What the task requires -
Go to the line that includes "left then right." and retype it, then every line after it to the end of the data, adding nothing.

----- Data shown -----

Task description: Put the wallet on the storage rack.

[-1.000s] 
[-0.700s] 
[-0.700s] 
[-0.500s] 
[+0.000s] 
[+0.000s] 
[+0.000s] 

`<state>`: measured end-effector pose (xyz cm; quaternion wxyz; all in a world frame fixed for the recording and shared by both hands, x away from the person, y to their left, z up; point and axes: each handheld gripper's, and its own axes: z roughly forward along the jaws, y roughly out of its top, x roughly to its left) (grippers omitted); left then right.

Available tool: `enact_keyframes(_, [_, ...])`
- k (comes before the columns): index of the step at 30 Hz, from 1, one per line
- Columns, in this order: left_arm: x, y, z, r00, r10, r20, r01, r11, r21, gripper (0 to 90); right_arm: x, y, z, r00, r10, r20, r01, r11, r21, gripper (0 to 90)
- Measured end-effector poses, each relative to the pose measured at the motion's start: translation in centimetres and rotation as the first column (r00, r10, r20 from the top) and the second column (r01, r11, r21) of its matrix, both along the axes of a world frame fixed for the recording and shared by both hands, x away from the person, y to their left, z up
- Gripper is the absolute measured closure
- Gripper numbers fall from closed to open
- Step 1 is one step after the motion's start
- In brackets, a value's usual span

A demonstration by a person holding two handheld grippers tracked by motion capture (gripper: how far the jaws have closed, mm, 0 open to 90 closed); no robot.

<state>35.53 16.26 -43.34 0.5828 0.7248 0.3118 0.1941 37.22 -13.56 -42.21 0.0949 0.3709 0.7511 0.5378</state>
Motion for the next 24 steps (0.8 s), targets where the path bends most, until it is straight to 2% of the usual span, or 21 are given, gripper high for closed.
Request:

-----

Answer space -
`<state>`: measured end-effector pose (xyz cm; quaternion wxyz; all in a world frame fixed for the recording and shared by both hands, x away from the person, y to their left, z up; point and axes: each handheld gripper's, and its own axes: z roughly forward along the jaws, y roughly out of its top, x roughly to its left) (grippers omitted); left then right.

Available tool: `enact_keyframes(_, [_, ...])`
- k (comes before the columns): index of the step at 30 Hz, from 1, one per line
- Columns, in this order: left_arm: x, y, z, r00, r10, r20, r01, r11, r21, gripper (0 to 90); right_arm: x, y, z, r00, r10, r20, r01, r11, r21, gripper (0 to 90)
- Measured end-effector poses, each relative to the pose measured at the motion's start: translation in centimetres and rotation as the first column (r00, r10, r20 from the top) and the second column (r01, r11, r21) of its matrix, both along the axes of a world frame fixed for the recording and shared by both hands, x away from the person, y to their left, z up
- Gripper is the absolute measured closure
- Gripper numbers fall from closed to open
- Step 1 is one step after the motion's start
- In brackets, a value's usual span

A demonstration by a person holding two handheld grippers tracked by motion capture (gripper: how far the jaws have closed, mm, 0 open to 90 closed); no robot.

<state>35.53 16.26 -43.34 0.5828 0.7248 0.3118 0.1941 37.22 -13.56 -42.21 0.0949 0.3709 0.7511 0.5378</state>
Motion for the next 24 steps (0.8 s), targets where the path bends most, until it is straight to 2% of the usual span, or 21 are given, gripper high for closed.
Request:

The output is finished.